Market in Bangkok, Thailand

Khlong Lat Mayom Floating Market (ตลาดน้ำคลองลัดมะยม, /th/) is a floating market of Taling Chan District, Bangkok apart from Taling Chan and Wat Saphan Floating Markets.

It is located on Bang Ramat Rd, Bang Ramat Subdistrict, Taling Chan District in Thonburi side, the market founded by Chuan Chuchan, a local farmer with the development of plantations and communities of villagers into new market and attraction since November 2004.

Highlights of this market were variety of Thai food such as grilled seafood, kai yang (Thai grilled chicken), som tam (papaya spicy sour salad), larb (Lao meat salad), pork satay, barbeque pork ribs and Thai sweets which many are rare dishes namely khanom khai pla (fish roe sweet), khanom ko (southern Thai sweet), khanom nim nuan (Rayong local sweet), etc. by customers who sit at low tables all along the khlong (canal).

== History ==

=== Origin ===
During the Ayuddhaya period, the Taling Chan (Thai: ตลิ่งชัน) area was a fertile space with rich soil and numerous rivers flowing through it, making it ideal for fruit plantations.  The local people, therefore, changed their farming system to a raised-bed garden, which can maintain hydration and slow down water erosion during the drought and flood season. The community had its own unique characteristics, known as "gardener culture along with the self-reliant occupations and strong family relationships.

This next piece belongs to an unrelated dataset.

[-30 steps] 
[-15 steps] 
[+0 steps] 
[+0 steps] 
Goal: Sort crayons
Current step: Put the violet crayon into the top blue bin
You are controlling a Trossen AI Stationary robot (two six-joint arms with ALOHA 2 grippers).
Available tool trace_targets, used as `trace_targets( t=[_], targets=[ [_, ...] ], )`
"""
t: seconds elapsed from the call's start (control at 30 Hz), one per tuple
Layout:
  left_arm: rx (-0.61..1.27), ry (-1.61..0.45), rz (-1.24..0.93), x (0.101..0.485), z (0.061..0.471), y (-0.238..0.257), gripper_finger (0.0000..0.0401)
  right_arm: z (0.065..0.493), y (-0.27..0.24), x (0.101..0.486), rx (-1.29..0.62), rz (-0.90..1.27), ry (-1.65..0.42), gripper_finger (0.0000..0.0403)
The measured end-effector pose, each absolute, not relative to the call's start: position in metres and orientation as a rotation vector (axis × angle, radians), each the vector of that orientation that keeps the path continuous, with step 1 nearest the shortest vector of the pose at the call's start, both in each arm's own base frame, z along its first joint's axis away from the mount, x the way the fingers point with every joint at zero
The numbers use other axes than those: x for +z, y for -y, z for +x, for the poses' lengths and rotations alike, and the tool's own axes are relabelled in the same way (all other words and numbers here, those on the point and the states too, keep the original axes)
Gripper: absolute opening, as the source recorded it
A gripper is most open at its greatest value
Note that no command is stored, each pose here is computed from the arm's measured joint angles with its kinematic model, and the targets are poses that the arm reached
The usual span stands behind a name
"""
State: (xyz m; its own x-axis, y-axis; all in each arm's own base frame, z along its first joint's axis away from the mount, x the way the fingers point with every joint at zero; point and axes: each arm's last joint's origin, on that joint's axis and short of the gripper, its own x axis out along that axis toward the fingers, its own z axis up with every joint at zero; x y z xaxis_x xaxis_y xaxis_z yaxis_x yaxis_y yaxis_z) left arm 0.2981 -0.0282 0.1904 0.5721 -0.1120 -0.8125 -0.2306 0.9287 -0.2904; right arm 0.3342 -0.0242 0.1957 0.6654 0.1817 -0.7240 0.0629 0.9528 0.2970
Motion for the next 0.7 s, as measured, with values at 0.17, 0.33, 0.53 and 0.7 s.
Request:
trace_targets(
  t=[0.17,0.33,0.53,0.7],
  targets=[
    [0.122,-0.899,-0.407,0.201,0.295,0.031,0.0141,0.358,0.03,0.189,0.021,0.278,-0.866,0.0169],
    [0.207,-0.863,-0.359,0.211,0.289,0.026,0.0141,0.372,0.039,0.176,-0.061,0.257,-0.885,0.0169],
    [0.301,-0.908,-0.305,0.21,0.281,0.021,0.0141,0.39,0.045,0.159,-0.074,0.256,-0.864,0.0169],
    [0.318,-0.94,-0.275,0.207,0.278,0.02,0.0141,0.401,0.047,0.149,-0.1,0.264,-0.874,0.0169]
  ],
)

=== Development of the floating market ===
This area was characterized by a lowland area and numerous rivers like a net. The main canals in the Taling Chan district flow parallel in a west-east direction, in order of Khlong Mahasawat, Khlong Bang Ramat, Khlong Bang Phrom, Khlong Bang Noi, and Khlong Bang Chueak Nang.

Nowadays, the market is located on the Taling Chan - Bang Ramat Road, which is located on the western side of the old Chao Phraya River. Currently, the market’s river is called Khlong Bangkok Noi, connecting to Khlong Chak Phra and Khlong Bangkok Yai.

During 1995, the waterside lifestyle was changed according to the encroachment of urban society by both construction and new roads, which came with the deterioration of the river and agricultural areas, causing the villagers to abandon their farming careers and turn to selling their land to housing development companies. The higher value of capital was the obstacle for the farmer who faced unpredictable income, resulting in the new accommodation of a new career to achieve greater income.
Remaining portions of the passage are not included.